Blog

Monitoring Kognitio from the Hadoop Resource Manager and HDFS Web UI

If you’ve already installed Kognitio on your Hadoop distribution of choice, or are about to, then you should be aware that Kognitio includes full YARN integration allowing Kognitio to share the Hadoop hardware infrastructure and resources with other Hadoop applications and services.

Latest resoures for Kognitio on Hadoop:

Download:  http://kognitio.com/on-hadoop/

Forum:   http://www.kognitio.com/forums/viewforum.php?f=13

Install guide: (including Hadoop pre-requisites for Kognitio install):

http://www.kognitio.com/forums/Getting%20started%20with%20Kognitio%20on%20Hadoop.pdf

This means that YARN (https://hadoop.apache.org/docs/current/hadoop-yarn/hadoop-yarn-site/YARN.html)  (Hadoop’s preferred resource manager) remains in control of the resource allocation for the Kognitio cluster.

Kognitio clusters can be monitored from the apache YARN resource manager UI, and the HDFS name node UI.

You can reach the YARN resource manager UI from your Hadoop management interface -> YARN -> Web UI, or point your browser to the node running the resource manager (default) port 8088.

hadoop screen running applications

The major Hadoop distributions all support the apache YARN resource manager: Cloudera, Hortonworks, MapR, and IBM.

From the Cloudera management interface reach the YARN Web UI from:

cloudera manager clusters

And for the HDFS UI which is typically accessible by pointing to the name node on port 50070:

hadoop directory

Or, use the Kognitio Console external data browser:

hdfs file structure

The Kognitio on Hadoop cluster

Kognitio is designed as a persistent application running on Hadoop under YARN.

A Kognitio cluster can be made up from 1 or more application containers. Kognitio uses apache slider (https://slider.incubator.apache.org/) to deploy, monitor, restart, and reconfigure the Kognitio cluster.
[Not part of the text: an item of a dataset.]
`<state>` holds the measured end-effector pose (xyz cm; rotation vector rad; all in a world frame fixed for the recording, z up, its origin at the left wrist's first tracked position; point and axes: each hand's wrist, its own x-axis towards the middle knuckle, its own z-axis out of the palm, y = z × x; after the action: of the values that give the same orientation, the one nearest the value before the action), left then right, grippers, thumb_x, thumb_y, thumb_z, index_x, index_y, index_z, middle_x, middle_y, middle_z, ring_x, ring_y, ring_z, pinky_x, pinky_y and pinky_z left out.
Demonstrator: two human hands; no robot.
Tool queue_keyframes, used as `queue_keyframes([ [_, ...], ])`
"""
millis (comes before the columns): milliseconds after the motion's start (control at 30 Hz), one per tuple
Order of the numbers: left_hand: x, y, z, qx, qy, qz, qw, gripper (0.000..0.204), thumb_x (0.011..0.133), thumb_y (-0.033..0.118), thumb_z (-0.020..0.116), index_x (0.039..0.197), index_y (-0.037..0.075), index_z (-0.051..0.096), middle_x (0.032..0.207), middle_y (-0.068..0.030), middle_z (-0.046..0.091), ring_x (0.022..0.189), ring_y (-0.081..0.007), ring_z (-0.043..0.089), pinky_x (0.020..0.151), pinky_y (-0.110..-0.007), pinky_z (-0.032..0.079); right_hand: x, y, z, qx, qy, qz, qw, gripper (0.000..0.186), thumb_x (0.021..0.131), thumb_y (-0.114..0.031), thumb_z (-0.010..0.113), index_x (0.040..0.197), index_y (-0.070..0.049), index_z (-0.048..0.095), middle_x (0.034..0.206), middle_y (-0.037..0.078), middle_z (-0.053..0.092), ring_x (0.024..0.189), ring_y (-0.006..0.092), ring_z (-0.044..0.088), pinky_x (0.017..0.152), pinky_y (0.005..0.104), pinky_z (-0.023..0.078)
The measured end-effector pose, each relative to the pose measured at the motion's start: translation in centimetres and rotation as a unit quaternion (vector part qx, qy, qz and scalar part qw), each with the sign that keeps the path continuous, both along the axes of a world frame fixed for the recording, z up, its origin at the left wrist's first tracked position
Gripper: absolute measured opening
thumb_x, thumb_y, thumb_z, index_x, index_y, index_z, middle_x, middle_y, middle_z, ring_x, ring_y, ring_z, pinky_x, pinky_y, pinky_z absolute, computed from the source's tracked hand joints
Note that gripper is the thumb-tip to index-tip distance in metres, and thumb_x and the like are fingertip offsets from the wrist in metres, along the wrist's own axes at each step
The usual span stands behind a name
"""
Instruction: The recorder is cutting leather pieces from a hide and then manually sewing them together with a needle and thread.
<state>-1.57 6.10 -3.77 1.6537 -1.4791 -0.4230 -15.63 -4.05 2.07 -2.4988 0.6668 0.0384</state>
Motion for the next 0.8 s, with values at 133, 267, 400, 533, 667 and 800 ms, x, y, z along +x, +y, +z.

A single Kognitio application container must fit onto a single data node. It is recommended not to size Kognitio containers less than 8GB RAM. All application containers within a Kognitio cluster will be sized the same. YARN will place the application containers. It is possible to have multiple application containers from the same Kognitio cluster running on the same data node.

For example, to size for a 1TB RAM Kognitio instance you could choose one of the following options:

64 x 16GB RAM application containers,
32 x 32GB RAM application containers,
16 x 64GB RAM application containers,
8 x 128GB RAM application containers,
4 x 256GB RAM application containers,
2 x 512GB RAM application containers

Of course, the choice is restricted by the Hadoop cluster, the size and available resource on the data nodes.

Starting a Kognitio on Hadoop cluster

YARN creates an application when a Kognitio cluster is started. This application will be assigned an ApplicationMaster (AM). A slider management container is launched under this application. The slider manager is responsible for the deployment, starting, stopping, and reconfiguration of the Kognitio cluster.

The slider manager runs within a small container allocated by YARN and it will persist for the lifetime of the Kognitio cluster. Requests are made from the slider manager to YARN to start the Kognitio cluster containers. The YARN ApplicationMaster launches each container request and creates application containers under the original application ID. The Kognitio package and server configuration information will be pulled from HDFS to each of the application containers. The Kognitio server will then start within the application container. Each container will have all of the Kognitio server processes running within it (ramstores, compilers, interpreters, ionodes, watchdog, diskstores, smd).

It should be noted here that Kognitio is dynamically sized to run within the container memory allocated. This includes a 7% default fixed pool of memory for external processes such as external scripts. Kognitio runs within the memory allocated to the container. If you have a requirement to use memory intensive external scripts, then consider increasing the fixed pool size and also increasing the container memory size to improve script performance.

If there is not enough resource available for YARN to allocate an application container then the whole Kognitio cluster will fail to start. The “kodoop create cluster…” command submitted will not complete. Slider will continue to wait for all the application containers to start. It is advisable to exit at this point and verify resource availability and how the YARN resource limits have been configured on the Hadoop cluster.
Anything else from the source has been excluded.